The SUSIE project consortium has managed to integrate 4-wire cabling onto the surface of steel tools: “A fundamental step that allows sensors to capture data from hard-to-reach zones of dies and manufacturing tools”.
In materials transformation processes, many relevant events take place in hard-to-reach locations in which, due to the working conditions, data cannot be captured directly. As a result, these processes are monitored using data obtained indirectly; the same happens with models and simulations based on these parameters.
In the face of this lack, the SUSIE project consortium, led by the AZTERLAN Metal-working Research Centre, has achieved an important advance that will enable direct sensing in these critical areas; “we have managed to integrate cabling onto the surface of steel tools using additive technology”.
As the project team explains, “ensuring the power supply and extraction of the signal is a fundamental first step in implementing a system of surface sensors in machining tools”. With the “sub-cutaneous” insertion of the cabling to supply power to the sensor and to collect the data it produces, the research team has successfully completed the first of its planned objectives.
The first successful attempt to implant 4-wire cabling
The integrated cabling system consists of 4 wires with mineral insulation. “As far as we know, this is the first successful attempt using this method”, and they add “there have been previous attempts to embed thermocouples and cables, however, we do not know of any previous attempts using 4-wire cables under our developmental conditions”.
To achieve this, the SUSIE consortium used LMD (Laser Metal Deposition) technology, “which has enabled us to use controlled welding, with a low thermal contribution that does not harm the substrate (the tool metal) or the cabling”. In fact, identifying the working limits that allow a successful weld without damaging these elements is an extremely valuable discovery.

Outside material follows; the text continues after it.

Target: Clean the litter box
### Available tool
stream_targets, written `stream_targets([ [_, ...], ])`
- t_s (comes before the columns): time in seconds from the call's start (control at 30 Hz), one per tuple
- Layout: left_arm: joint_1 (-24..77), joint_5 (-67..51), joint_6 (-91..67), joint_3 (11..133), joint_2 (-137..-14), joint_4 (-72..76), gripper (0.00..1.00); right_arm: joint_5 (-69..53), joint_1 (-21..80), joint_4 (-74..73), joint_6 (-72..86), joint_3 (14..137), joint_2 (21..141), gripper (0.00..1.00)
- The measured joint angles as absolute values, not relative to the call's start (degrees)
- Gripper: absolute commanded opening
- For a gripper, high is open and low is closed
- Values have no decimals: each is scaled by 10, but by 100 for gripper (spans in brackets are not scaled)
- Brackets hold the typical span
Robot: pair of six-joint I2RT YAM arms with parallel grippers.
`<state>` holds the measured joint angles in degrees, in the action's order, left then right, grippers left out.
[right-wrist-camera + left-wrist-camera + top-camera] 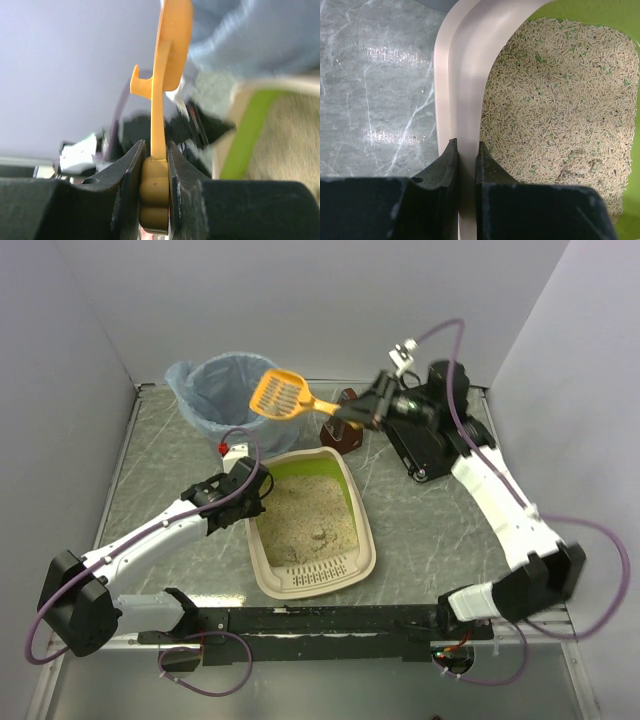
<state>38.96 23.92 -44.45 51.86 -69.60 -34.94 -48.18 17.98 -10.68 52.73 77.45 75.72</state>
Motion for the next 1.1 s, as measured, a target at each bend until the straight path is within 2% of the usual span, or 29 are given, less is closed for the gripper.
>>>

Surface cable welding using LMD
The attached vídeo shows the process of embedding 4-wire cabling onto the surface of a steel tool using additive technology for laser metal deposition:
Presentation in MESIC 2021
The results of this research was presented in MESIC 2021 (Manufacturing Engineering Society International Conference), which took place on the 23rd, 24th and 25th of June 2021 as a virtual event. The research work, whose authors are María Ostolaza, Jon Iñaki Arrizubieta, Maider Muro, José Exequiel Ruiz, Garikoitz Artola and Aitzol Lamikiz, was awarded the prize for the best paper granted by the Journal of Manufacturing and Materials Processing (MDPI editorial).
The SUSIE project forms part of the strategic projects supported by the Basque Government’s ELKARTEK 2020 program (file number KK-2020/00063), with a total budget of 612,000€. It is headed by the AZTERLAN Metal-working Research Centre, with the participation of the TEKNIKER and TECNALIA technology centres and with the close collaboration of the MU and UPV/EHU universities, that work on the technical development of the project, while INVEMA, the AFM’s technology unit and supply and demand intermediary agent of the Basque Network for Science and Technology, will attend to diffusion and communications within the industrial environment.